Averill handed it over silently, making sure not to get close enough for him to grab her, then turned to start across the room, pausing abruptly when she saw her husband filling the doorway ahead.

“H-husband,” she said nervously. “I-I w-was j-just—”

“Come here,” Kade interrupted gruffly.

Averill hesitated, but then hurried forward. The moment she stopped before him, he took her arm and turned to drag her from the room. He didn’t bother to close the door behind them but simply led her up the hall to their own room and urged her inside.

Averill bit her lip worriedly as she turned to face him. She was expecting him to give her hell for going against his order to stay away from his brother and father.
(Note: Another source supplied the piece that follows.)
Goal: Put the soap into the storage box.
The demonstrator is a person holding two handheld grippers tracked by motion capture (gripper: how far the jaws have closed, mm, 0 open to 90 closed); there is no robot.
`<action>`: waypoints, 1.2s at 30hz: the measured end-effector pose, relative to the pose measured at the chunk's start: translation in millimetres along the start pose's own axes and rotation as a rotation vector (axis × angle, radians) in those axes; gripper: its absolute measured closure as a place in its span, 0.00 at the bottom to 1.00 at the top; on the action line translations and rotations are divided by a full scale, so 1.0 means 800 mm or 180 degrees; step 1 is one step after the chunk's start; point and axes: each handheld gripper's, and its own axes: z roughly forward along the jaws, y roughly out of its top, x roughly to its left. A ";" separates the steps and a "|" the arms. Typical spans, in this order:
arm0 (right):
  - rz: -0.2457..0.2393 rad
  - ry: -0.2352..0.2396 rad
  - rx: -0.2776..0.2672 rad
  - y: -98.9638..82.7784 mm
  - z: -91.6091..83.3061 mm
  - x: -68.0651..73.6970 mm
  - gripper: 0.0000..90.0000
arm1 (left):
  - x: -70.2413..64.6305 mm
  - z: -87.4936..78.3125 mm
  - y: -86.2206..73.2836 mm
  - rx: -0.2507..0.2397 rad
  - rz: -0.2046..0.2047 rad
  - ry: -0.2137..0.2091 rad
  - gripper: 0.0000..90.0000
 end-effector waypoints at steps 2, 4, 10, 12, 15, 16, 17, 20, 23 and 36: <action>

Instead, he shocked her by barking, “What did ye put in it?”

Averill’s eyes widened in horror as she realized he must have seen her in the hall.

Licking her lips, she stuttered. “I-I w-was—”
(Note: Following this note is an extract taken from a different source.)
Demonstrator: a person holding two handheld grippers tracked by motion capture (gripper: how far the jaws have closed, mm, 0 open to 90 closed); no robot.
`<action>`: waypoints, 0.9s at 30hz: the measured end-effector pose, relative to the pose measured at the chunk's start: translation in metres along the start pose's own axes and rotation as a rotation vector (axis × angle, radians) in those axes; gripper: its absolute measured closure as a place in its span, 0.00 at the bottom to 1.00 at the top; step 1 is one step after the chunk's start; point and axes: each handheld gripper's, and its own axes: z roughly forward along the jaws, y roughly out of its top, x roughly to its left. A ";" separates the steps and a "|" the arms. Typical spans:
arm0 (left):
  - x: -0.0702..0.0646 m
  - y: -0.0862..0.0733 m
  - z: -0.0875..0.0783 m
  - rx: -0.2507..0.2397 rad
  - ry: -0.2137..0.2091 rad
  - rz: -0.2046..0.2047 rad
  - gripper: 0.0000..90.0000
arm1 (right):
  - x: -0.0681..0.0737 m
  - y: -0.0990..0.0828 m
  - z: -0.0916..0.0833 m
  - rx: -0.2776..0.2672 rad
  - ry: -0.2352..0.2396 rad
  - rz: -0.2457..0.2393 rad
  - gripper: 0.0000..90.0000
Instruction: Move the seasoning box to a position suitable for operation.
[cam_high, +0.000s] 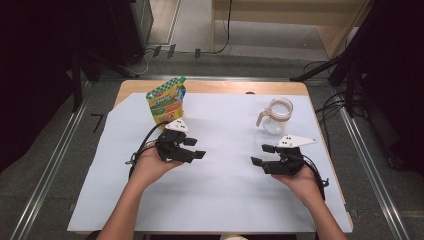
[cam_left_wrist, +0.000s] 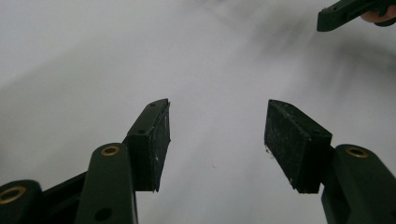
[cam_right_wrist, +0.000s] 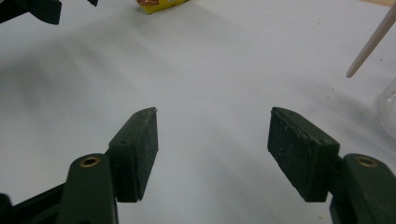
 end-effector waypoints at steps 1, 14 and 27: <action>0.000 0.000 0.000 0.001 -0.004 -0.003 0.45 | 0.000 0.000 0.000 0.001 -0.003 -0.002 0.39; 0.003 -0.002 0.006 -0.016 -0.034 -0.007 0.46 | -0.004 -0.004 0.003 0.072 0.016 0.001 0.45; 0.007 -0.001 0.007 -0.048 -0.046 -0.013 0.50 | -0.015 -0.007 -0.015 0.032 -0.056 0.031 0.54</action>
“Doona start stammering to try to soften me up,” Kade said firmly, and she gaped at him with amazement.

“I d-do n-not—” she began.

“Wife,” he snapped.

She sighed, then got out anxiously, “A t-tincture t-to make them s-sick and s-stop th-them w-wanting to drink.”
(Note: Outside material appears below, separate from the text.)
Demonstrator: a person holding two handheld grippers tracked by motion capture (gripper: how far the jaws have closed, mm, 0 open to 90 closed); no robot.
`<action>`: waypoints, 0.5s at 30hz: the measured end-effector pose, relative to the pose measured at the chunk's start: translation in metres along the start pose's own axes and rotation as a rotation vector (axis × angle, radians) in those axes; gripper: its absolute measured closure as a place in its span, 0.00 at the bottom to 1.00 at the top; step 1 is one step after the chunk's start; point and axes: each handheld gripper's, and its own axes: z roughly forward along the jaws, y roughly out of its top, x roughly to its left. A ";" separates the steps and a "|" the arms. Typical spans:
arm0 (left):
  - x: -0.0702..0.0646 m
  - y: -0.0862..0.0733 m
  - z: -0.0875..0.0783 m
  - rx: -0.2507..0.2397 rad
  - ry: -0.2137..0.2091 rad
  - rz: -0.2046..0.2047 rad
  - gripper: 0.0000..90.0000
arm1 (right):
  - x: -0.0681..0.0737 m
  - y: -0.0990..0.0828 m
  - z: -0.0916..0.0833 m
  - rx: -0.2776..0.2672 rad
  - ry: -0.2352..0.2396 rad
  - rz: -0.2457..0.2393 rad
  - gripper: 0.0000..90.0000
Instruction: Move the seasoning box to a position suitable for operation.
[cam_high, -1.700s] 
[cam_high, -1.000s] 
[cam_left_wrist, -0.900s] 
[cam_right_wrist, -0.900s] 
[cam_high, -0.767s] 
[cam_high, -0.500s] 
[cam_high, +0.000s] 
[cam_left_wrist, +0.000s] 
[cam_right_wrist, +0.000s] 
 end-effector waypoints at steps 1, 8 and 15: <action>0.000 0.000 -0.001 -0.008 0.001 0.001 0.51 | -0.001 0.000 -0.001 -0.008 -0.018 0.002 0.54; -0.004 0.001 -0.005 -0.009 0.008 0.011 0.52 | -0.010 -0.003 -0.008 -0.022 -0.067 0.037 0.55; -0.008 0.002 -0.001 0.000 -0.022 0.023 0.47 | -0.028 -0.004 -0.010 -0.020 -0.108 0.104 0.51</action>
His eyes widened incredulously. “Ye’ve been the one making them sick, no’ the whiskey?”

“Aye,” she admitted shamefaced, and waited for him to explode, and he did, but not with anger as she’d expected, but laughter.

“Why ye clever little wench,” Kade said with admiration as his laughter faded.

Averill eyed him with uncertainty. “You are not angry?”

“Nay. I’m verra grateful. Gawain has no’ drank in days and is becomin’ the man he was meant to be. And it certainly made things easier with me da. He’s sure he’s dying and handin’ over the title without a drunken argument,” he pointed out, then added, “And he’s still had naught to drink o’ the whiskey ye left him by the time I recalled I should gi’e ye hell fer ignorin’ me orders, so I followed to see ye dosing Brodie’s whiskey.”

Averill grimaced, but cautioned, “I suspect Gawain would have stopped on his own once he knew you were here. I do not think he drank as
heavily or for the same reasons as your father and brother did. As for your father and Brodie, your father may slip again and drink the whiskey I left, and Brodie is well in the whiskey’s clutches and still asking for it.”

Kade shrugged. “If they drink, they drink. But if they’re sick every time they do, they’ll soon stop.”

“Aye, well, I am all out of the tincture and am not sure I can find the weed I used to make it around here,” Averill admitted regretfully.

Kade frowned at this news. “Where does it grow?”

“In damp areas,” she said.

He considered the problem, then nodded. “Mayhap ’twill be by the river. We will take a ride out this afternoon.”

“Nay,” she said at once, shoulders stiffening in preparation for a battle. He had won the argument about getting up that morning, but Averill was determined he would not win this one. “You are not going outside the bailey. I will ride out with Will and a couple of his men, but I will not have you injured again. You are only just starting to recover from your wound.”

Kade shrugged that worry away. “’Twill be fine. We will take the soldiers.”


You
may take the soldiers,” she said grimly. “But I am not going through another day like that one, thank you very much. You may find the weed on your own are you so determined to go.”

He frowned. “But I doona ken what weed it is.”

“Then stay here and let me go out with the men to find it,” Averill bartered.